◆ ACTIVITY: Nothing but the lines from the one with "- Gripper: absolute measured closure" down to the one with "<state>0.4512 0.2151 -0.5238" should be returned, exactly and with both ends included, from the material below.

◆ RECORDS SUPPLIED:
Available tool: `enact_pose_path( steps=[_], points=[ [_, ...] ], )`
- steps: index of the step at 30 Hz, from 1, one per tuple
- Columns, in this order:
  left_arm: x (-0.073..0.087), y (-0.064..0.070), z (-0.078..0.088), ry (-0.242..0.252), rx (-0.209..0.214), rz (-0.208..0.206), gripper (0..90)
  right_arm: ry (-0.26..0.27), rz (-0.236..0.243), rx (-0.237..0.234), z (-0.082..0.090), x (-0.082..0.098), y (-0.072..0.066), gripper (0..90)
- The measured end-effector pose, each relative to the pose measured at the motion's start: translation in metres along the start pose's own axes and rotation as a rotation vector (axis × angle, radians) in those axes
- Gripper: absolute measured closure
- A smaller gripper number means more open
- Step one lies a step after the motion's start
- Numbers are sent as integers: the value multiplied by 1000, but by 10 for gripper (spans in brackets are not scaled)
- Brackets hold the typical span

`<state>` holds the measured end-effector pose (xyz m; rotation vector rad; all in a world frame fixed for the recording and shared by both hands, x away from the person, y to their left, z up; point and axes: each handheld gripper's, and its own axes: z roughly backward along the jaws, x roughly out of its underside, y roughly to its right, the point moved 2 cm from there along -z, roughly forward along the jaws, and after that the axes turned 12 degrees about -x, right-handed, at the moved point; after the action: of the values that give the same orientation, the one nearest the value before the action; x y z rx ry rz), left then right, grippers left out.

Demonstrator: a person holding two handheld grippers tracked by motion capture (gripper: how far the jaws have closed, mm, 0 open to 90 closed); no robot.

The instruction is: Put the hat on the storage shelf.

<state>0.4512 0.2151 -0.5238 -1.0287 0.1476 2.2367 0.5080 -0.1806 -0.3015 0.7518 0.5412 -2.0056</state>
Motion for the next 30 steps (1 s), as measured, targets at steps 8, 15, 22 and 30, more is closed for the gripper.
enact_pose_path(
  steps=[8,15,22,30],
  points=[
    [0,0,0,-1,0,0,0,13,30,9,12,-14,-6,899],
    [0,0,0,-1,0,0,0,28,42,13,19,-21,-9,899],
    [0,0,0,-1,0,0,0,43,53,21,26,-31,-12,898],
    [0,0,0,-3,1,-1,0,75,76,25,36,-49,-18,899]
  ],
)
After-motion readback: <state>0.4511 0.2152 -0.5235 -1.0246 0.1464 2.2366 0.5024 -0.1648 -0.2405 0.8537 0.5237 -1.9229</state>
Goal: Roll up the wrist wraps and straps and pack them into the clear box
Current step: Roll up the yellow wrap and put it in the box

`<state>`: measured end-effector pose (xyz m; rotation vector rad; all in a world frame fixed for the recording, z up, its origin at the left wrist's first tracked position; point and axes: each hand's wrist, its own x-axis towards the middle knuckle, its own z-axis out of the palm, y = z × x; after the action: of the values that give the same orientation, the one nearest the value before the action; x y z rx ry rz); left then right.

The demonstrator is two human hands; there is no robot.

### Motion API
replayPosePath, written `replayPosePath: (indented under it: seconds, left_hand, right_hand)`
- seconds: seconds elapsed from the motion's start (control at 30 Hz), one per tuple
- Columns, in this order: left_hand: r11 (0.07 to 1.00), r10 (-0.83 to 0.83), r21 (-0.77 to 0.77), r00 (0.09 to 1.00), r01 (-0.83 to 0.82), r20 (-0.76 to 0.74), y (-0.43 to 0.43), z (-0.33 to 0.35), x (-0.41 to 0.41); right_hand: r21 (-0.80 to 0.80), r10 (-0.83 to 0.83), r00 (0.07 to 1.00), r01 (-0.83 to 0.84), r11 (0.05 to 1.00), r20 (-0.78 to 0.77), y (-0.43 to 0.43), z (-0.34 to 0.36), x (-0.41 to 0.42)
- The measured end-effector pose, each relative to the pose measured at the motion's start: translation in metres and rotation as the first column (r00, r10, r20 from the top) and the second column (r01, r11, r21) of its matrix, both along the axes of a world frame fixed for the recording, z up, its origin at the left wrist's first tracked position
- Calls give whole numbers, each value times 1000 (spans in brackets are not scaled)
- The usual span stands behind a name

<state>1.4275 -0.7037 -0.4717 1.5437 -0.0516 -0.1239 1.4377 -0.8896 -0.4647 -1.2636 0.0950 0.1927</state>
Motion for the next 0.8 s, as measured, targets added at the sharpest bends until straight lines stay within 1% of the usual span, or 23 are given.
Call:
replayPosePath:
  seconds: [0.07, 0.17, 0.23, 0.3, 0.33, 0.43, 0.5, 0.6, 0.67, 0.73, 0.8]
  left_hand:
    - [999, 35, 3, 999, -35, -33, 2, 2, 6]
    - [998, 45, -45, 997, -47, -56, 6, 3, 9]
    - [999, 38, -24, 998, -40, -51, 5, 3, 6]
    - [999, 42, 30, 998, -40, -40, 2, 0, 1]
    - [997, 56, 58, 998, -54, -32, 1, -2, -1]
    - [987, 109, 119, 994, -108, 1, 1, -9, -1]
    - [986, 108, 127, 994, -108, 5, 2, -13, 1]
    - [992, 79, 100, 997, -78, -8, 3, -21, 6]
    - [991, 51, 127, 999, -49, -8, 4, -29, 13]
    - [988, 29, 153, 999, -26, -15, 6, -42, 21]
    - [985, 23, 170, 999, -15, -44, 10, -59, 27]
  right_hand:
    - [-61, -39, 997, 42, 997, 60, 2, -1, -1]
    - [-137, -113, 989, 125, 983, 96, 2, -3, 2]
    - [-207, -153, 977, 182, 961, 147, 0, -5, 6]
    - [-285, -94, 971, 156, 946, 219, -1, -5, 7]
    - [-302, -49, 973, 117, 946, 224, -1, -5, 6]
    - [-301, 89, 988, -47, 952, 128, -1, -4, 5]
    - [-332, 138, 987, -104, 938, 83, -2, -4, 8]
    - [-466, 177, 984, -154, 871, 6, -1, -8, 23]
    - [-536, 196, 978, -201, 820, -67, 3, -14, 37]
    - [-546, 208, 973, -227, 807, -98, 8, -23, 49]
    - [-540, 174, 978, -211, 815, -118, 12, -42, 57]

◆ SOLUTION:
- Gripper: absolute measured closure
- A smaller gripper number means more open
- Step one lies a step after the motion's start
- Numbers are sent as integers: the value multiplied by 1000, but by 10 for gripper (spans in brackets are not scaled)
- Brackets hold the typical span

`<state>` holds the measured end-effector pose (xyz m; rotation vector rad; all in a world frame fixed for the recording and shared by both hands, x away from the person, y to their left, z up; point and axes: each handheld gripper's, and its own axes: z roughly backward along the jaws, x roughly out of its underside, y roughly to its right, the point moved 2 cm from there along -z, roughly forward along the jaws, and after that the axes turned 12 degrees about -x, right-handed, at the moved point; after the action: of the values that give the same orientation, the one nearest the value before the action; x y z rx ry rz), left then right, grippers left out.

Demonstrator: a person holding two handheld grippers tracked by motion capture (gripper: how far the jaws have closed, mm, 0 open to 90 closed); no robot.

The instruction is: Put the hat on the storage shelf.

<state>0.4512 0.2151 -0.5238 -1.0287 0.1476 2.2367 0.5080 -0.1806 -0.3015 0.7518 0.5412 -2.0056</state>

The required output has been given in full.